_GOAL OF THE EXERCISE_: Repeat the lines from the line with "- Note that" to the line with "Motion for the" in the listing below, keeping both end lines and adding nothing.

☆ ☆ ☆

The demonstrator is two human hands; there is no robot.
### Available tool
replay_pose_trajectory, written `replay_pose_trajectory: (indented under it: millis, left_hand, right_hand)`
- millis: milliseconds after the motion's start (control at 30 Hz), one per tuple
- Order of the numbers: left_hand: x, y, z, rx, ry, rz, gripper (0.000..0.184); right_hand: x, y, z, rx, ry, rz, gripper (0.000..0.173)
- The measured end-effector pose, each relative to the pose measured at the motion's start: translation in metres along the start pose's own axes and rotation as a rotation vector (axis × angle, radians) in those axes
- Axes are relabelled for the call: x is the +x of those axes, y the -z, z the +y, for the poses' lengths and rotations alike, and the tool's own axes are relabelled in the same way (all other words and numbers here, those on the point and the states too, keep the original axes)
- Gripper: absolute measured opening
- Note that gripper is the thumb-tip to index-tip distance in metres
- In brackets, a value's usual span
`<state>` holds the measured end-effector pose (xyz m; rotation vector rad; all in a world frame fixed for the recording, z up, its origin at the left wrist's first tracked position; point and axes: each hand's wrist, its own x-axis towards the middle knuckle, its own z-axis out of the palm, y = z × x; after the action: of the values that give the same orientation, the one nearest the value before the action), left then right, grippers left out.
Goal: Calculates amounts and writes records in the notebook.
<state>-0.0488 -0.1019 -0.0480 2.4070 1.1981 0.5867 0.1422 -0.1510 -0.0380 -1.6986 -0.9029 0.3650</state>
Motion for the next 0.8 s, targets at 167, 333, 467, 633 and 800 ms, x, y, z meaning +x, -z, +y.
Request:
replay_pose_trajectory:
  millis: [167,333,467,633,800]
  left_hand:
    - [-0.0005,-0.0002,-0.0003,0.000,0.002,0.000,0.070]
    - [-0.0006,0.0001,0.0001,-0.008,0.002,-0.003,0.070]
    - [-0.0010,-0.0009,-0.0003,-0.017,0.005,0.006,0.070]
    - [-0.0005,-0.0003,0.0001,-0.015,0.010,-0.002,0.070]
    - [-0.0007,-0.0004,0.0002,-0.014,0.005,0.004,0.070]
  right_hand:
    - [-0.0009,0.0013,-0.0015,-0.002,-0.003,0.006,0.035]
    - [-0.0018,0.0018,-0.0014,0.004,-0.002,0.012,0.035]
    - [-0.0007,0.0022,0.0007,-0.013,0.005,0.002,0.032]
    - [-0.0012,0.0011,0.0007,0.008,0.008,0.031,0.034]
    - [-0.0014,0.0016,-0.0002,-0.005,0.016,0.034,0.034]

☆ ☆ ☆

_SOLUTION TO THIS PROBLEM_:
- Note that gripper is the thumb-tip to index-tip distance in metres
- In brackets, a value's usual span
`<state>` holds the measured end-effector pose (xyz m; rotation vector rad; all in a world frame fixed for the recording, z up, its origin at the left wrist's first tracked position; point and axes: each hand's wrist, its own x-axis towards the middle knuckle, its own z-axis out of the palm, y = z × x; after the action: of the values that give the same orientation, the one nearest the value before the action), left then right, grippers left out.
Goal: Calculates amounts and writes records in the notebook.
<state>-0.0488 -0.1019 -0.0480 2.4070 1.1981 0.5867 0.1422 -0.1510 -0.0380 -1.6986 -0.9029 0.3650</state>
Motion for the next 0.8 s, targets at 167, 333, 467, 633 and 800 ms, x, y, z meaning +x, -z, +y.

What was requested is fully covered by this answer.